Organisée en partenariat avec la Banque mondiale, cette rencontre de deux jours rassemble les ministres des Transports, des Finances et du Commerce extérieur des trois États. L’objectif est clair : aligner les politiques publiques, coordonner les investissements et mobiliser les partenaires publics et privés.
En donnant le coup d’envoi des travaux, le président angolais João Lourenço a appelé à un « pragmatisme » accru de la part des États et des partenaires financiers afin d’accélérer la mise en œuvre de ce corridor, perçu comme un moteur de commerce intra-africain et de création d’emplois.
La stratégie globale de Kinshasa
Pour la RDC, ce projet dépasse le simple cadre des infrastructures de transport.

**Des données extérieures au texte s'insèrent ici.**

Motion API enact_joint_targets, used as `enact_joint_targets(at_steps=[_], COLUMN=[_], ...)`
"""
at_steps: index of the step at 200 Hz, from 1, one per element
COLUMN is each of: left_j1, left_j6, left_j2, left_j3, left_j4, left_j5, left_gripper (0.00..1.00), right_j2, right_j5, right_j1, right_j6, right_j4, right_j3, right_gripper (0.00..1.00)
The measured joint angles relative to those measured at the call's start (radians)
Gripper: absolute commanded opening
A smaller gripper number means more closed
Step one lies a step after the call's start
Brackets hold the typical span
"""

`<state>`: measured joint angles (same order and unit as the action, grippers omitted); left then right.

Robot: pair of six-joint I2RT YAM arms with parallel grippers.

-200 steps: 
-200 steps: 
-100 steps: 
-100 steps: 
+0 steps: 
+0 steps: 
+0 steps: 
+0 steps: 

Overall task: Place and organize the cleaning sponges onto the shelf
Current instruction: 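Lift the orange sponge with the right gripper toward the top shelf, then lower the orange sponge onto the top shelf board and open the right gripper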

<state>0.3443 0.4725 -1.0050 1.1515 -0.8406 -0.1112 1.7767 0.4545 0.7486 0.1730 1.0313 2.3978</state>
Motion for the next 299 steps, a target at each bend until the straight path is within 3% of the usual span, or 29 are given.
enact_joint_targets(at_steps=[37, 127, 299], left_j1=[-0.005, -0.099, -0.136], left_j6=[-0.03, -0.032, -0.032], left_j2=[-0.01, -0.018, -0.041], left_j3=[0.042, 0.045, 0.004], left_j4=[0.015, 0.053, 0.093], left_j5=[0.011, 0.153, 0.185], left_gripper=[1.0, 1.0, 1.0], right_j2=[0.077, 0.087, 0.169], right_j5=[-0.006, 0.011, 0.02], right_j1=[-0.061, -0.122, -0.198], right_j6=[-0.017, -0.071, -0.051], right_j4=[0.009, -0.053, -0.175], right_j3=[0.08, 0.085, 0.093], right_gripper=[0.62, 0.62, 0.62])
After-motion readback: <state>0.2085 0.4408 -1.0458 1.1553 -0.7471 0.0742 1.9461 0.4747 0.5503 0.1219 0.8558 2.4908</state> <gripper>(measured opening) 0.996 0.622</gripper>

Présent à Luanda, le vice-Premier ministre et ministre des Transports, Jean-Pierre Bemba, a plaidé pour une approche intégrée combinant logistique, énergie, commerce et développement industriel.

Sur le plan technique, Kinshasa a déjà identifié ses priorités. « La priorité a été de stabiliser la route entre Dilolo et Kolwezi. C’est un vieux rail que nous réhabilitons avec l’appui du secteur privé. Nous avons obtenu un financement de 110 millions de dollars pour intervenir sur 80 kilomètres de ce tronçon », a précisé Jean-Pierre Bemba. Cette première phase concerne l’axe névralgique Dilolo-Kolwezi-Tenge.
Au-delà des rails et des routes, l’enjeu est social. Le ministre congolais du Commerce extérieur, Julien Paluku Kahongya, a insisté sur la nécessité pour les trois pays de s’approprier pleinement le projet. « Si nous continuons à le considérer uniquement comme une infrastructure de transport, les populations resteront dans l’état où le corridor les a trouvées », a-t-il prévenu, appelant à en faire un véritable instrument de développement pour les riverains.
De son côté, le ministre des Finances, Doudou Fwamba, a souligné que la réussite de ce corridor est intrinsèquement liée à l’attractivité économique. Il a rappelé que la RDC multiplie les réformes pour améliorer le climat des affaires, condition sine qua non pour rassurer les investisseurs et garantir la pérennité de ce corridor qui relie désormais l’Afrique aux marchés mondiaux.